CREATE TABLE horde_prefs (
    pref_uid        VARCHAR(200) NOT NULL,
    pref_scope      VARCHAR(16) NOT NULL DEFAULT '',
    pref_name       VARCHAR(32) NOT NULL,
    pref_value      LONGTEXT NULL,

    PRIMARY KEY (pref_uid, pref_scope, pref_name)
);

Please post your insights and conclusions as comments to this post…

Posted on 6 Comments

6 thoughts on “Horde’s schema

  1. A VARCHAR (200) for a unique id is strange. Also, the data type ‘LONGTEXT’ for the value of a preference is odd … I would expect some kind of controlled list of possible values.

  2. is it some kind of a joke? 🙂 and their DB still works? unbelievable! 🙂
    “what’s wrong with this” – everything! 😉

  3. The primary key needs to be about 248 chars long. They might be better off adding an auto_increment column as a primary key, then just adding a unique index over (pref_uid, pref_scope, pref_name).

    You haven’t mentioned what storage engine is being used, but with InnoDB in particular, short primary keys are important.

    – Morgan Tocker

  4. I dont see anything particularily wrong with this layout.
    See the following post on the topic of surrogate keys:
    http://pooteeweet.org/blog/299

    I doubt this table is particularily performance relevant anyways, so why add additional overhead and meaningless data for the administrator?

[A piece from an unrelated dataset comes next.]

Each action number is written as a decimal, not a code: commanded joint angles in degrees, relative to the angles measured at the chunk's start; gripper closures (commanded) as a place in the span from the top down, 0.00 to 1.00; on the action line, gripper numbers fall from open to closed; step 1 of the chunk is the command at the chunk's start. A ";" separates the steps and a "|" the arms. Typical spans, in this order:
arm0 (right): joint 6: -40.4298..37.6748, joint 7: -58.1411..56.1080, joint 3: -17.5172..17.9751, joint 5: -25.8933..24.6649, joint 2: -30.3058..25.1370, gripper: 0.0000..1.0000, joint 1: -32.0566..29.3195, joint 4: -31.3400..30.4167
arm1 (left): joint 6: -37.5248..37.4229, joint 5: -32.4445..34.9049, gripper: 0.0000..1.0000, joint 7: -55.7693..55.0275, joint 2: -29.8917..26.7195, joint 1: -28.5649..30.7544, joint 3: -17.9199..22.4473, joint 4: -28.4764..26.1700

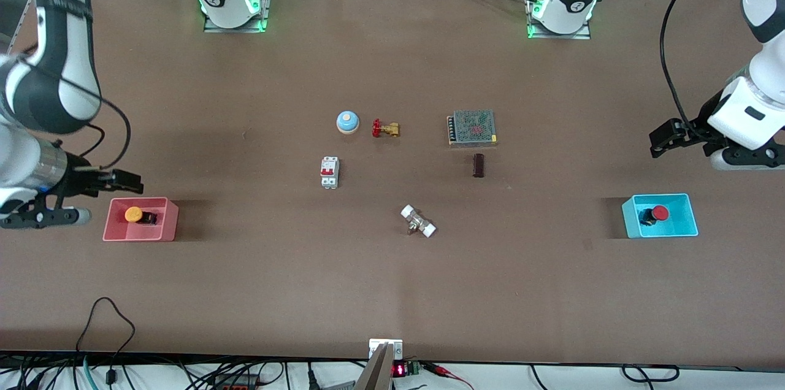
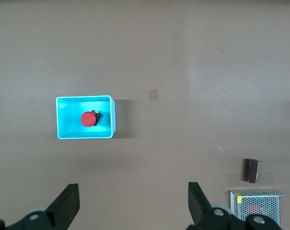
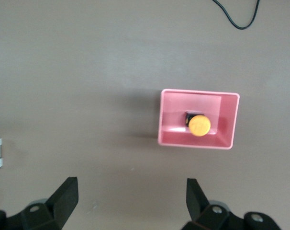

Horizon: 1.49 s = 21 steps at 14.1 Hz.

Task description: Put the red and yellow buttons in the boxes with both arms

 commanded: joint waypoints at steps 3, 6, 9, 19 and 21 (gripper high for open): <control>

    I presume that they use a varchar for the user id, since a user id could for example be a string from some LDAP backend. Again why introduce a surrogate key? That being said it might make sense to introduce a surrogate key for the user id, but certainly not as a replacement for the entire current primary key. I have a hard time seeing them doing a join on such a surrogate key “pref_id” without also joining on at least some of the current primary key columns. Oh and the fact that innodb actually puts a clustered key on primary key fields means that the current layout minimizes the number of pages to read when working with the data of a specific user. A fairly likely usage scenario: delete/read all prefs for a user.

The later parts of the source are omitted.